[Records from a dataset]
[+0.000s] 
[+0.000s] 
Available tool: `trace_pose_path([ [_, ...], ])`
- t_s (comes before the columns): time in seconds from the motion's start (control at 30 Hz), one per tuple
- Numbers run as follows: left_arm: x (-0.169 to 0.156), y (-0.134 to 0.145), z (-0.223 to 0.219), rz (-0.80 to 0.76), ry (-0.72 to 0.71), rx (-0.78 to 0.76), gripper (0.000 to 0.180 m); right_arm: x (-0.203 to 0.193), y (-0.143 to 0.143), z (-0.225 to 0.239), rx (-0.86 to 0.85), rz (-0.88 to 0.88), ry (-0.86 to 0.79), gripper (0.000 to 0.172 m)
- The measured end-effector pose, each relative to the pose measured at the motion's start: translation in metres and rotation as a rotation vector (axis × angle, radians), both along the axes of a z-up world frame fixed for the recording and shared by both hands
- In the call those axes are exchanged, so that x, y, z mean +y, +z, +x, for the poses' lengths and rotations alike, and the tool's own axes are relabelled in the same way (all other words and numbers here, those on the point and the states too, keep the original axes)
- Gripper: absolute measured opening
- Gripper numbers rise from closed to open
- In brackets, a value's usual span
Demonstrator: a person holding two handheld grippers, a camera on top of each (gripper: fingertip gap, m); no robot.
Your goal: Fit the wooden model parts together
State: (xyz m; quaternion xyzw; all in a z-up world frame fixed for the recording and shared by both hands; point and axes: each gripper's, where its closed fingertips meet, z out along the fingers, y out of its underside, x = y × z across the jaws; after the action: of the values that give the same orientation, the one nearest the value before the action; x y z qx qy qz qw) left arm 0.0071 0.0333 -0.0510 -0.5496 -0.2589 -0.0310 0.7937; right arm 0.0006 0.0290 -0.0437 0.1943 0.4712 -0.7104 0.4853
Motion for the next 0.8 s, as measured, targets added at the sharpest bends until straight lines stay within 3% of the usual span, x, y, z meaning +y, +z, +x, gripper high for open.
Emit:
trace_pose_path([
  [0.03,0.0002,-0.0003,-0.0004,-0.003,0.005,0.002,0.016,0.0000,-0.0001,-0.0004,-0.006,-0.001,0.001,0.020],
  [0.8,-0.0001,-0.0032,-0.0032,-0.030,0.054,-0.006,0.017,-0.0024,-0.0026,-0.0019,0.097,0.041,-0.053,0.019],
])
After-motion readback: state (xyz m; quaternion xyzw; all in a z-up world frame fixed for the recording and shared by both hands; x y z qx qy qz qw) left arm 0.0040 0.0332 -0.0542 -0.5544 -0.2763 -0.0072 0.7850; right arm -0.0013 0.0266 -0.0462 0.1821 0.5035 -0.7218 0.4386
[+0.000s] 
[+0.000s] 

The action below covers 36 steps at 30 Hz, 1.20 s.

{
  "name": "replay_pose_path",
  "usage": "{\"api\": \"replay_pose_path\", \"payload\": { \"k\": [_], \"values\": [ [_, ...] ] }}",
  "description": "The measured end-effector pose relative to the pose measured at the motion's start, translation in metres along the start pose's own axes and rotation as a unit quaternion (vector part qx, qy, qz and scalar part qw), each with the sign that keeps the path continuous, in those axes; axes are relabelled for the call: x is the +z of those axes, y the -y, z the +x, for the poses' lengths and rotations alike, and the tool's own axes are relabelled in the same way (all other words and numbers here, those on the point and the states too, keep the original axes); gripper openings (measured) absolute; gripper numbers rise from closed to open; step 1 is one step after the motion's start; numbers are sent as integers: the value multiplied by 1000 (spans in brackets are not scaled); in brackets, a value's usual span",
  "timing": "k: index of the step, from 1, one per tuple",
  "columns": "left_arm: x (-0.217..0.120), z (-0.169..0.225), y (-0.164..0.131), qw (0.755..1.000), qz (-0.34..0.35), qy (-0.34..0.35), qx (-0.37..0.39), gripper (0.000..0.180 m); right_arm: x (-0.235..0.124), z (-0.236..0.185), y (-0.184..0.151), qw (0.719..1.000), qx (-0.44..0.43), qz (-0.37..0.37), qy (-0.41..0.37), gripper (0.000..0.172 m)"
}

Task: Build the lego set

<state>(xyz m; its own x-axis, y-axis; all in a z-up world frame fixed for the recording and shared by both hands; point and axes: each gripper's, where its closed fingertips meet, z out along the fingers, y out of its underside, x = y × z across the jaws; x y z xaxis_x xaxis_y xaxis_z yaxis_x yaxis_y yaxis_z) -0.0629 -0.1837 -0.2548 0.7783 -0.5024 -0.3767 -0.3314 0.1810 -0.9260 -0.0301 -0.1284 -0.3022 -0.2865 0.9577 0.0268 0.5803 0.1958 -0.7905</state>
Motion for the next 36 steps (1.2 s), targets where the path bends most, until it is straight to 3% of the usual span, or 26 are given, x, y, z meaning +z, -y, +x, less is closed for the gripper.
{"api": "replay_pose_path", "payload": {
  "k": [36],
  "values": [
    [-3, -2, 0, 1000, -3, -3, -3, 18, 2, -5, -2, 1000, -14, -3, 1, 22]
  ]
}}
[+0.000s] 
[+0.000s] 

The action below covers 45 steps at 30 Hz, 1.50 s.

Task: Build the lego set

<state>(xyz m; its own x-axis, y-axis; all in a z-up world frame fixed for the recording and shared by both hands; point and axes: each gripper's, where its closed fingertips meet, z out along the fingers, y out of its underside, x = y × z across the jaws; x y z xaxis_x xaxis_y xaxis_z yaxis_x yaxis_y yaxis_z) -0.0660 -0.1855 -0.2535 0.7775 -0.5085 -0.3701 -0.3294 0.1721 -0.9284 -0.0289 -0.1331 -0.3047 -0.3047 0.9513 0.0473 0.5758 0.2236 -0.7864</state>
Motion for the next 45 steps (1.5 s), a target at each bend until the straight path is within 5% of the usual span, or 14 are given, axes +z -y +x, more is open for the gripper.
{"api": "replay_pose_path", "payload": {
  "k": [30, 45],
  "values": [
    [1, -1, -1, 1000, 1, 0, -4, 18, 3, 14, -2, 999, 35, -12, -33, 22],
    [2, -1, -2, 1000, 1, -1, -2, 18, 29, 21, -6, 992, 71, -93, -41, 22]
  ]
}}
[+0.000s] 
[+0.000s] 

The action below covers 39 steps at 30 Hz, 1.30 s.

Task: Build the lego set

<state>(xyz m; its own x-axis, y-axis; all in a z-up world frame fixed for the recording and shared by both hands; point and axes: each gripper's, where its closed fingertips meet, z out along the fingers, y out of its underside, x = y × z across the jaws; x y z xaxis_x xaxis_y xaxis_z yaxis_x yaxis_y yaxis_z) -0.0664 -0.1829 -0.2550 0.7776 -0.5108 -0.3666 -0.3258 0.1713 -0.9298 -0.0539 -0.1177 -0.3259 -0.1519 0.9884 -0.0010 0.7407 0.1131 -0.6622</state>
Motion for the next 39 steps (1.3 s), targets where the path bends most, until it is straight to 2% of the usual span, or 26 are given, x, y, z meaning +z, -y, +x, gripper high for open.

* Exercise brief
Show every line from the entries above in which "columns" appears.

* Worked solution
- t_s (comes before the columns): time in seconds from the motion's start (control at 30 Hz), one per tuple
  "columns": "left_arm: x (-0.217..0.120), z (-0.169..0.225), y (-0.164..0.131), qw (0.755..1.000), qz (-0.34..0.35), qy (-0.34..0.35), qx (-0.37..0.39), gripper (0.000..0.180 m); right_arm: x (-0.235..0.124), z (-0.236..0.185), y (-0.184..0.151), qw (0.719..1.000), qx (-0.44..0.43), qz (-0.37..0.37), qy (-0.41..0.37), gripper (0.000..0.172 m)"

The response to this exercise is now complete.